Dataset content
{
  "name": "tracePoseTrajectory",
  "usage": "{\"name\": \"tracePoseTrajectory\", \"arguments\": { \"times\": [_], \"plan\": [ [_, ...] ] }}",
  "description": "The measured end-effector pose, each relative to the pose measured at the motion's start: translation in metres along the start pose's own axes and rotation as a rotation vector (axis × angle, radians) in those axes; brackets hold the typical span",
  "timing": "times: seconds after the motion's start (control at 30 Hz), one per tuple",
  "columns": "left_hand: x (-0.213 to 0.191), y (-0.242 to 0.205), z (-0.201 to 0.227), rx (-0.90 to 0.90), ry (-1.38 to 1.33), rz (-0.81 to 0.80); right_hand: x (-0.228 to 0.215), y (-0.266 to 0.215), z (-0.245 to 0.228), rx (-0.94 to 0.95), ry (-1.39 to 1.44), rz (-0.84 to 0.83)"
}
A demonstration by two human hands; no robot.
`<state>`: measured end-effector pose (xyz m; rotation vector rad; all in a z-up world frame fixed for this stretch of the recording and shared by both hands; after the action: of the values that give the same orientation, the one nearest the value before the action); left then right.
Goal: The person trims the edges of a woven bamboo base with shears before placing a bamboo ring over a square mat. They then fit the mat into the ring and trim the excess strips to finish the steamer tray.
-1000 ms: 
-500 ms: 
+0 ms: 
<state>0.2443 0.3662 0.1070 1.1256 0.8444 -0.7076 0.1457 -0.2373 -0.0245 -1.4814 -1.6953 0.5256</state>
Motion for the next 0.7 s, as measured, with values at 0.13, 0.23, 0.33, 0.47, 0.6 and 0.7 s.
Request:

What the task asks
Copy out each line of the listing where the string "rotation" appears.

Answer to the exercise
  "description": "The measured end-effector pose, each relative to the pose measured at the motion's start: translation in metres along the start pose's own axes and rotation as a rotation vector (axis × angle, radians) in those axes; brackets hold the typical span",
`<state>`: measured end-effector pose (xyz m; rotation vector rad; all in a z-up world frame fixed for this stretch of the recording and shared by both hands; after the action: of the values that give the same orientation, the one nearest the value before the action); left then right.

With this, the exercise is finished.